3

I am searching for a computationally simple way to approximate a Bayes Factor. Currently, I'm using an approach which seems pretty logical to me but I would still be interested to know if this is correct:

I repeat sampling parameters from the priors, compute the likelihoods, and in the end, compute the average of all those likelihoods. I do this for both models and build the ratio of both averaged likelihoods as an approximation to the Bayes Factor.

Assuming this is correct, I think the only limitation of this approach is that it becomes computationally intensive with a growing number of parameters?
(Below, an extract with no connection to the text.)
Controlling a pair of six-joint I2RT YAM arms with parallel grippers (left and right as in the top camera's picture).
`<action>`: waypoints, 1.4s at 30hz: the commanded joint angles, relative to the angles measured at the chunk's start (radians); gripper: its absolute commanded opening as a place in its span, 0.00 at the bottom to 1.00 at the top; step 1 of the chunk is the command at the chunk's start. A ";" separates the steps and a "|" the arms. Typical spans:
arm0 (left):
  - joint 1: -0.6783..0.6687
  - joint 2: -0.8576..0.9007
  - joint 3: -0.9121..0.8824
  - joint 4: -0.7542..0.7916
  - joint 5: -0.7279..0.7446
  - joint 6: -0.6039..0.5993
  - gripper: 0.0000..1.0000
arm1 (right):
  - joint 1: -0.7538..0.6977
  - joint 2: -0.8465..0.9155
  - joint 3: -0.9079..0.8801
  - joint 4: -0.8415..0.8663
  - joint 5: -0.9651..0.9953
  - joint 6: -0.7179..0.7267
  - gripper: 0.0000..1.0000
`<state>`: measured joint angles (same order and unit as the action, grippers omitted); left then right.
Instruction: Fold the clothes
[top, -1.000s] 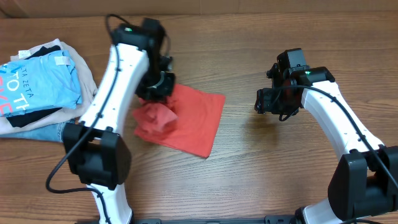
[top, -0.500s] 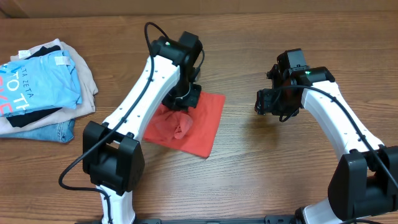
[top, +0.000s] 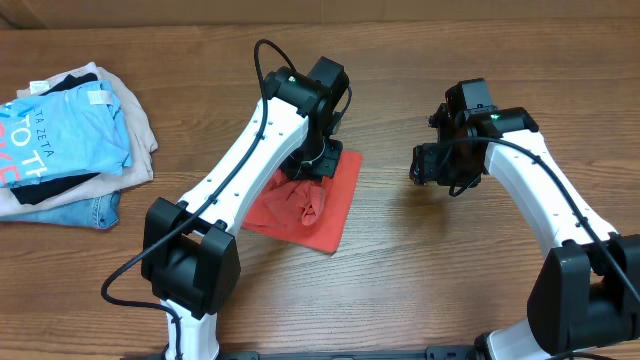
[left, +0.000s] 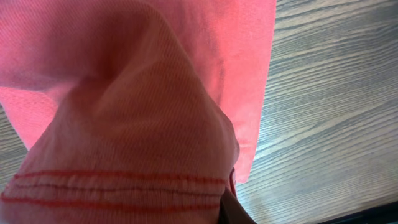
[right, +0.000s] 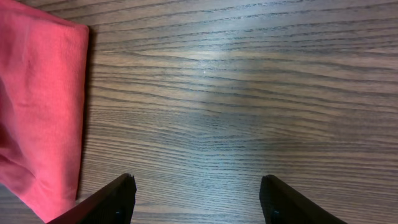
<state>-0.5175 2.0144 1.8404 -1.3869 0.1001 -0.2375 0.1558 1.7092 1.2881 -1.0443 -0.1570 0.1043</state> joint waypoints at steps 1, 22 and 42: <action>-0.007 0.010 -0.005 0.005 0.005 -0.014 0.17 | -0.006 -0.018 0.015 0.001 -0.001 0.001 0.68; 0.052 -0.023 -0.003 -0.004 0.045 -0.006 0.34 | -0.003 -0.018 0.015 0.026 -0.229 -0.167 0.72; 0.270 -0.028 -0.127 -0.035 -0.128 -0.171 0.41 | 0.294 0.048 0.016 0.319 -0.032 -0.441 0.78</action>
<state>-0.2729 2.0140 1.7458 -1.4403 -0.0200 -0.3809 0.4347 1.7287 1.2884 -0.7414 -0.2455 -0.2390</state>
So, is this approach fine for a small number of parameters? Are there any limitations to this approach? Is there a (simple) alternative way?

beginneR
  • 731

1 Answers1

2

I'm honestly a little bit unsure of what you are currently doing. If I understand you correctly, you sample from the prior of your parameters, and then compute the empirical mean of the likelihoods of each of those values ? If this is indeed the case, this is a correct method to compute the Bayes factor which is called "importance sampling". It will give you the correct answer if you generate a sufficient number of samples from the prior, but it might require a big number of samples to do so.

You could do many things as an alternative. If you can determine the maximum a posteriori (MAP) value for your parameter, one common approximation is:

$$ \int p(data,\theta) d\theta \approx p(data,\theta_{MAP}) $$

which is just using the likelihood of the MAP value

A correction to that consists in using the Laplace approximation of $p(data,\theta)$. This gives:

$$ \int p(data,\theta) d\theta \approx p(data,\theta_{MAP}) \sqrt{H} / \sqrt{2\pi} $$

where $H$ is the second log derivative (against $\theta$) of $p(data,\theta)$

There are also further more complicated approximations of the Bayes factor given by algorithms such as VB-EM and Expectation propagation. All of these methods give approximations of the Bayes factor than can never hope to be perfect (but might be good enough for whatever it is you want to do)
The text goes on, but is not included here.